=== Work task ===
All pictures are to be excluded when the data below is output verbatim.

=== Information given ===
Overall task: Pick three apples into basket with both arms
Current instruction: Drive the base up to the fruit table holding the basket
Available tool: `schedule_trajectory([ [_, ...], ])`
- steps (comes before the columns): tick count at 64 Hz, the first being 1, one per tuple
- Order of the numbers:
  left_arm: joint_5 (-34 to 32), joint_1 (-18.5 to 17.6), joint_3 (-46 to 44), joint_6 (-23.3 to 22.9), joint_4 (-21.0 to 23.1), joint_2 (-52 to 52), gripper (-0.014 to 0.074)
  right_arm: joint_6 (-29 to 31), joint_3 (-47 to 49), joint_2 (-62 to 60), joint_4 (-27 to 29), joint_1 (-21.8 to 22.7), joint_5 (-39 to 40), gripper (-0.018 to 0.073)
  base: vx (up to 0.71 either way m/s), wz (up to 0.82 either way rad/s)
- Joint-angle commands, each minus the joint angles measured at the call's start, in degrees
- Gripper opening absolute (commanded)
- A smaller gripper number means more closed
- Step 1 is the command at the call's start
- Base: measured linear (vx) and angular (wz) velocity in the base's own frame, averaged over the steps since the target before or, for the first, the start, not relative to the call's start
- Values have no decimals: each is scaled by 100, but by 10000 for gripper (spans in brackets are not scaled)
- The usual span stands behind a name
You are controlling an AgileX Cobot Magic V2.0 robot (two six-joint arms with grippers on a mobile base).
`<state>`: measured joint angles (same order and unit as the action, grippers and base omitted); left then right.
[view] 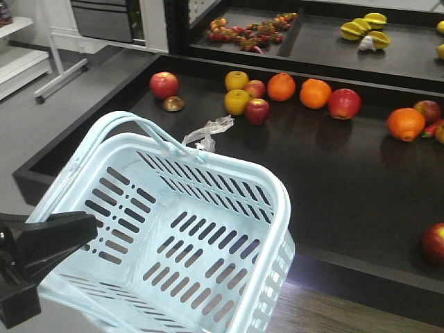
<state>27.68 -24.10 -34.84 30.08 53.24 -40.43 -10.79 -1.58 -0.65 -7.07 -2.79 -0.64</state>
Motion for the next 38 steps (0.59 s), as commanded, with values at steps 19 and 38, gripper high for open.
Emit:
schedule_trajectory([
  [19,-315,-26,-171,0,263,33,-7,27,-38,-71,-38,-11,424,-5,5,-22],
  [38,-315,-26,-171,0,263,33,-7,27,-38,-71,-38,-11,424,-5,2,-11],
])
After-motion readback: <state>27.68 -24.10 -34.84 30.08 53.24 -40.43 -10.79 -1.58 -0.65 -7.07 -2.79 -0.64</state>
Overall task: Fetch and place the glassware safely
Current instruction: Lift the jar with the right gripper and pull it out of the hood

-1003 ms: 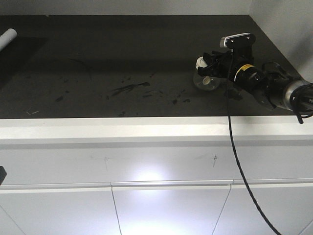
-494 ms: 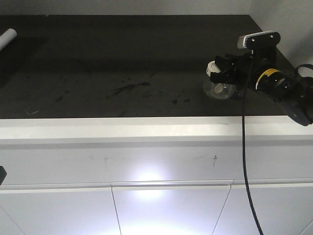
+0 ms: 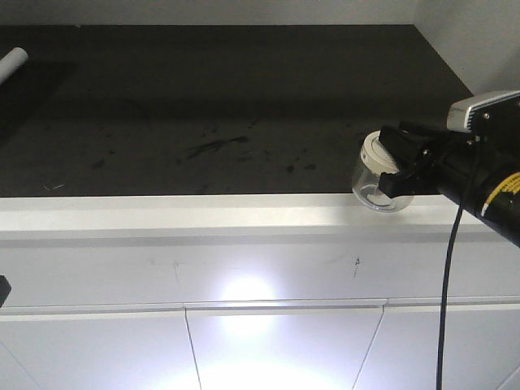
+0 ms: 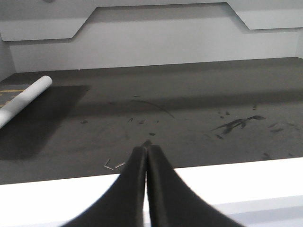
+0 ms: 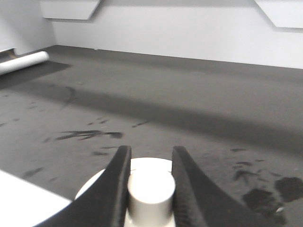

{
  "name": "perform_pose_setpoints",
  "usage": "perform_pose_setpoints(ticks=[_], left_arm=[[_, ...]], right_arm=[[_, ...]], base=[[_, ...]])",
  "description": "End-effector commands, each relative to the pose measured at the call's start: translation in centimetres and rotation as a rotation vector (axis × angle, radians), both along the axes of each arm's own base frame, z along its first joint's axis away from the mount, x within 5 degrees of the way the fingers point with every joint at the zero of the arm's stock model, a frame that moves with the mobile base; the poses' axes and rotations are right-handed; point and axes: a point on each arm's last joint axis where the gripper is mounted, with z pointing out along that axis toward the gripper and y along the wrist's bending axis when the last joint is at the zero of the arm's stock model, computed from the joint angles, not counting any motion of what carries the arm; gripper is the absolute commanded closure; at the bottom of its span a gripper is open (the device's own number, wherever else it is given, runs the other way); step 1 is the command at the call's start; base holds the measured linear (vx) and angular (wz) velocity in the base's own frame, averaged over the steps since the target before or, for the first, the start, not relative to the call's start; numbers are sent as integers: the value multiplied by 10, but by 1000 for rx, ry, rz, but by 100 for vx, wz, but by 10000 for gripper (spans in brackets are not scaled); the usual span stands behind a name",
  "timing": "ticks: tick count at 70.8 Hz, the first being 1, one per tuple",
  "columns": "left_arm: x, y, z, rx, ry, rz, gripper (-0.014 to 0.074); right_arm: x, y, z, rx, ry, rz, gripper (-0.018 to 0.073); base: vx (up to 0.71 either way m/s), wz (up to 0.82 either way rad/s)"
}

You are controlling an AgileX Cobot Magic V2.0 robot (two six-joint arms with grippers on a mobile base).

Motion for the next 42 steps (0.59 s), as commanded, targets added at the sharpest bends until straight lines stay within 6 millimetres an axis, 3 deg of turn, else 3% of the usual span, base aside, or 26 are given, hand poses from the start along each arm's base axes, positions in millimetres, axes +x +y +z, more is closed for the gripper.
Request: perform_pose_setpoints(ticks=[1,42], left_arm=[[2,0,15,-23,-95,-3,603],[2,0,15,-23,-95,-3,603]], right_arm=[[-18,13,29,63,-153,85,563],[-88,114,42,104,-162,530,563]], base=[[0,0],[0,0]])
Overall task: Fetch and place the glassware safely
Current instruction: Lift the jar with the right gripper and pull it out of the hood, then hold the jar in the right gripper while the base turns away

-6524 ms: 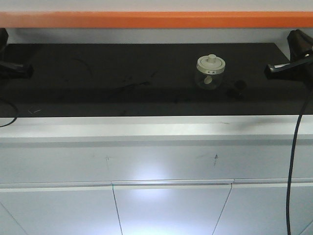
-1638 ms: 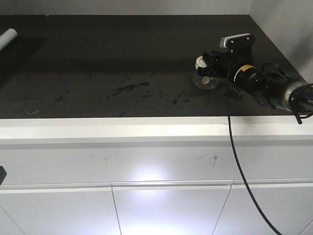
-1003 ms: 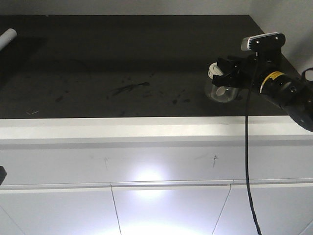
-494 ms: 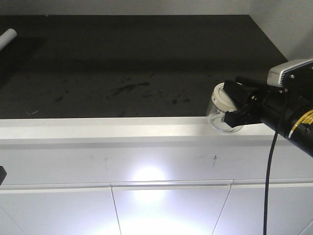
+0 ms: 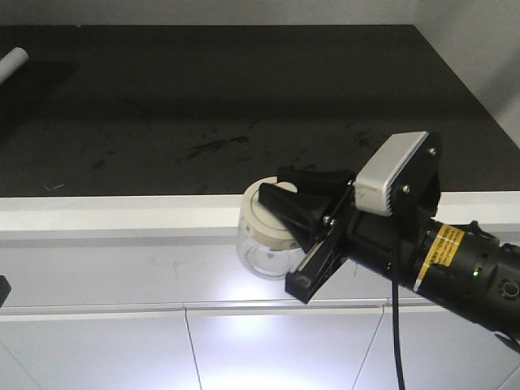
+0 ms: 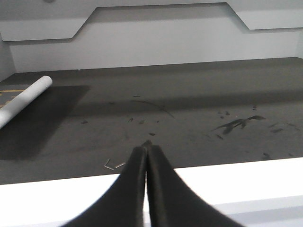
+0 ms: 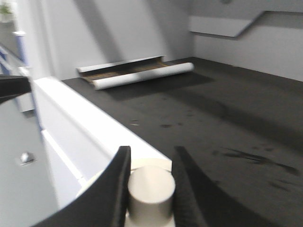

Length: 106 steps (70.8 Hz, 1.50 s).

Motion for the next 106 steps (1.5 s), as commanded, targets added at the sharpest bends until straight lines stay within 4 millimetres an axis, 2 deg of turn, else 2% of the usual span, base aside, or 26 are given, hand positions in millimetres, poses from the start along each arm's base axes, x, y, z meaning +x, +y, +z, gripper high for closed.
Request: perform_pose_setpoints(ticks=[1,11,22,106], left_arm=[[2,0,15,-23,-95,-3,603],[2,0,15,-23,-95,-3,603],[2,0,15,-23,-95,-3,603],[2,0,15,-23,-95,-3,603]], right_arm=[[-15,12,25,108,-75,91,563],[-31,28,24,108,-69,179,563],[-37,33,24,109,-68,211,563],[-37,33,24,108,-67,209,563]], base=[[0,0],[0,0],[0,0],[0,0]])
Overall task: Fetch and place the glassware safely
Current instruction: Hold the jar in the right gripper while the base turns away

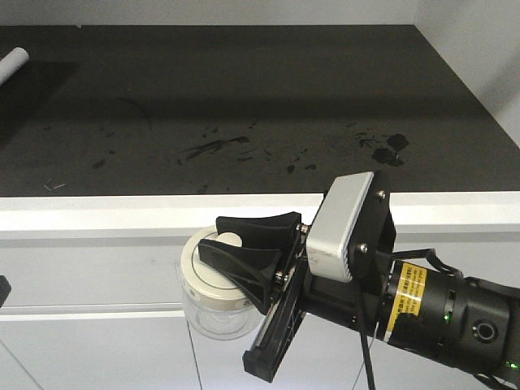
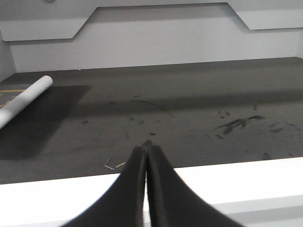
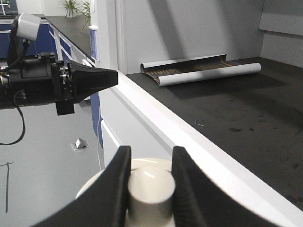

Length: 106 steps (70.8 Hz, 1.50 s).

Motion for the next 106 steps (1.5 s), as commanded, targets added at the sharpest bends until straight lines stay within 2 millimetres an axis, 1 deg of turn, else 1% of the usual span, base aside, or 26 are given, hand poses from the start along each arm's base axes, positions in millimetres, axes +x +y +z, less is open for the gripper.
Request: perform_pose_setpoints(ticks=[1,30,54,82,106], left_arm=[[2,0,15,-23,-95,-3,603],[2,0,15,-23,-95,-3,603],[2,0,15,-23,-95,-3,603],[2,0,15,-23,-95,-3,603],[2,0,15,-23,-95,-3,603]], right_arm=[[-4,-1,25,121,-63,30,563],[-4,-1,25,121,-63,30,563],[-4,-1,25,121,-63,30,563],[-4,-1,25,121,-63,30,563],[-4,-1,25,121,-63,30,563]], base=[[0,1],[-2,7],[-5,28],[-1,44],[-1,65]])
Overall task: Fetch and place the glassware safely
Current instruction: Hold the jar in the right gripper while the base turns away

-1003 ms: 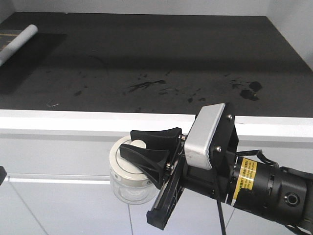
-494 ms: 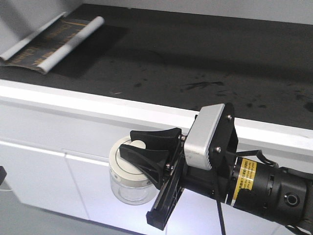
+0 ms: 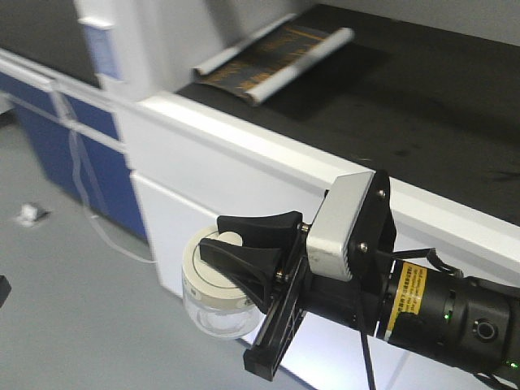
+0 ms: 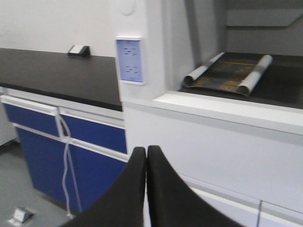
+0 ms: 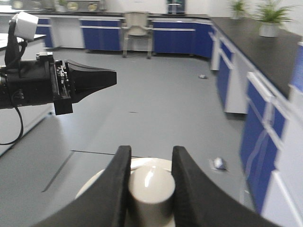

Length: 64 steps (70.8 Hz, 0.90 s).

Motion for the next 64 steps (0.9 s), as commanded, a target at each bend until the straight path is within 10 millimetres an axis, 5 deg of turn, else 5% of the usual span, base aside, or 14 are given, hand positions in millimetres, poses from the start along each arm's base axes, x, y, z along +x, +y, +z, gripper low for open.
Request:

=== Solution to this task ===
Overall task: Pick three apples into basket with both arms
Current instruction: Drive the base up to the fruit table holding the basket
Available tool: `schedule_trajectory([ [_, ...], ])`
- steps (comes before the columns): tick count at 64 Hz, the first being 1, one per tuple
- Order of the numbers:
  left_arm: joint_5 (-34 to 32), joint_1 (-18.5 to 17.6), joint_3 (-46 to 44), joint_6 (-23.3 to 22.9), joint_4 (-21.0 to 23.1), joint_2 (-52 to 52), gripper (-0.014 to 0.074)
  right_arm: joint_6 (-29 to 31), joint_3 (-47 to 49), joint_2 (-62 to 60), joint_4 (-27 to 29), joint_1 (-21.8 to 22.7), joint_5 (-39 to 40), gripper (-0.018 to 0.073)
  base: vx (up to 0.71 either way m/s), wz (up to 0.82 either way rad/s)
- Joint-angle commands, each minus the joint angles measured at the call's start, in degrees
- Gripper opening absolute (commanded)
- A smaller gripper number means more closed
- Step 1 is the command at the call's start
- Base: measured linear (vx) and angular (wz) velocity in the base's own frame, averaged over the steps since the target before or, for the first, the start, not relative to the call's start
- Values have no decimals: each is scaled by 100, but by 10000 for gripper (spans in brackets are not scaled)
- The usual span stands behind a name
You are controlling an AgileX Cobot Magic V2.0 robot (two six-joint arms with grippers on a mobile base).
`<state>`: measured joint angles (same order and unit as the action, grippers and base omitted); left then right.
[view] 
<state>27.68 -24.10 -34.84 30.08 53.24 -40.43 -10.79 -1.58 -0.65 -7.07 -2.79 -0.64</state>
Motion for the next 38 steps (0.59 s), as commanded, with values at steps 19 and 38, gripper high for open.
Emit:
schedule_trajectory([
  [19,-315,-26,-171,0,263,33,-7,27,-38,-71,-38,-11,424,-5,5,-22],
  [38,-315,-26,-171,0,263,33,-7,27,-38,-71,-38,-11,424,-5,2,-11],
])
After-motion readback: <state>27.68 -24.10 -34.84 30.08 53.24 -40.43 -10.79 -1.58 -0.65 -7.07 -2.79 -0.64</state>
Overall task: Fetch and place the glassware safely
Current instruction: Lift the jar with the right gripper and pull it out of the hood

-1003 ms: 
-494 ms: 
+0 ms: 
+0 ms: 
+0 ms: 

{
  "name": "perform_pose_setpoints",
  "usage": "perform_pose_setpoints(ticks=[_], left_arm=[[_, ...]], right_arm=[[_, ...]], base=[[_, ...]])",
  "description": "End-effector commands, each relative to the pose measured at the call's start: translation in centimetres and rotation as a rotation vector (axis × angle, radians), both along the axes of each arm's own base frame, z along its first joint's axis away from the mount, x within 5 degrees of the way the fingers point with every joint at the zero of the arm's stock model, a frame that moves with the mobile base; the poses' axes and rotations are right-handed; point and axes: a point on each arm's last joint axis where the gripper is mounted, with z pointing out along that axis toward the gripper and y along the wrist's bending axis when the last joint is at the zero of the arm's stock model, computed from the joint angles, not counting any motion of what carries the arm; gripper is the absolute commanded closure; at the bottom of its span a gripper is open (the device's own number, wherever else it is given, runs the other way); step 1 is the command at the call's start; base holds the measured linear (vx) and angular (wz) velocity in the base's own frame, averaged over the steps since the target before or, for the first, the start, not relative to the call's start; numbers are sent as integers: the value multiplied by 10, but by 1000 for rx, ry, rz, but by 100 for vx, wz, but by 10000 for gripper (spans in brackets are not scaled); the usual span stands behind a name",
  "timing": "ticks: tick count at 70.8 Hz, the first being 1, one per tuple",
  "columns": "left_arm: x, y, z, rx, ry, rz, gripper (-0.014 to 0.074); right_arm: x, y, z, rx, ry, rz, gripper (-0.018 to 0.073); base: vx (up to 0.71 either way m/s), wz (up to 0.82 either way rad/s)"
}

You are controlling an AgileX Cobot Magic V2.0 robot (two six-joint arms with grippers on a mobile base).

Motion for the next 42 steps (0.59 s), as commanded, targets added at the sharpest bends until straight lines stay within 6 millimetres an axis, 3 deg of turn, else 3% of the usual span, base aside, or 26 are given, hand poses from the start along each arm's base axes, positions in millimetres, axes +x +y +z, more is closed for the gripper.
Request: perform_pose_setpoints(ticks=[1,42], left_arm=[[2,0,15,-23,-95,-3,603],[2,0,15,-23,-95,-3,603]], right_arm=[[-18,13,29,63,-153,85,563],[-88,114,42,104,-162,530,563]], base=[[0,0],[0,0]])
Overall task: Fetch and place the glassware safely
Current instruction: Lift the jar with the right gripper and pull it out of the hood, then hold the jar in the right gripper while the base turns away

-6524 ms: 
-1638 ms: 
-1003 ms: 
-494 ms: 
+0 ms: 
+0 ms: 
+0 ms: 

Length: 106 steps (70.8 Hz, 1.50 s).

Motion for the next 106 steps (1.5 s), as commanded, targets added at the sharpest bends until straight lines stay within 4 millimetres an axis, 2 deg of turn, else 2% of the usual span, base aside, or 26 are given, hand positions in millimetres, poses from the start along each arm's base axes, x, y, z meaning +x, +y, +z, gripper high for closed.
Request: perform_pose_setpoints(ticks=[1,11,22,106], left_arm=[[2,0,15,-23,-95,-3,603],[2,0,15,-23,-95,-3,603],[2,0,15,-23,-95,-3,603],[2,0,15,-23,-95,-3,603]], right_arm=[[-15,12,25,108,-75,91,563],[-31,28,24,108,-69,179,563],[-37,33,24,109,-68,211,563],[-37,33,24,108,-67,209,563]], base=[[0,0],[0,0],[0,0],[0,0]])
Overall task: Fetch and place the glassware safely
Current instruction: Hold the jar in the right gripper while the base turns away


Length: 106 steps (70.8 Hz, 1.50 s).

Motion for the next 106 steps (1.5 s), as commanded, targets added at the sharpest bends until straight lines stay within 2 millimetres an axis, 1 deg of turn, else 1% of the usual span, base aside, or 26 are given, hand poses from the start along each arm's base axes, positions in millimetres, axes +x +y +z, less is open for the gripper.
Request: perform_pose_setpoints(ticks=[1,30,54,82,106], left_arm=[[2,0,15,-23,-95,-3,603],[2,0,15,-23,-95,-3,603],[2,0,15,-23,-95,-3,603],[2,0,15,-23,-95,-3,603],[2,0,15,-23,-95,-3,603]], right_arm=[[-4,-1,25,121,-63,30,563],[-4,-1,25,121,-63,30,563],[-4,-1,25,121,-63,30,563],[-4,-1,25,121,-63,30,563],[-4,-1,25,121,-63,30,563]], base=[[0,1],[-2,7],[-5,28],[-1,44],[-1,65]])
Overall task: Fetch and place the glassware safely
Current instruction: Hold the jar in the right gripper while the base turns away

-1003 ms: 
-494 ms: 
+0 ms: 
+0 ms: 
+0 ms: 

Length: 64 steps (70.8 Hz, 0.90 s).

Motion for the next 64 steps (0.9 s), as commanded, a target at each bend until the straight path is within 10 millimetres an axis, 5 deg of turn, else 5% of the usual span, base aside, or 14 are given, hand positions in millimetres, poses from the start along each arm's base axes, x, y, z along +x, +y, +z, gripper low for open.
Request:

This completes the output for the exercise.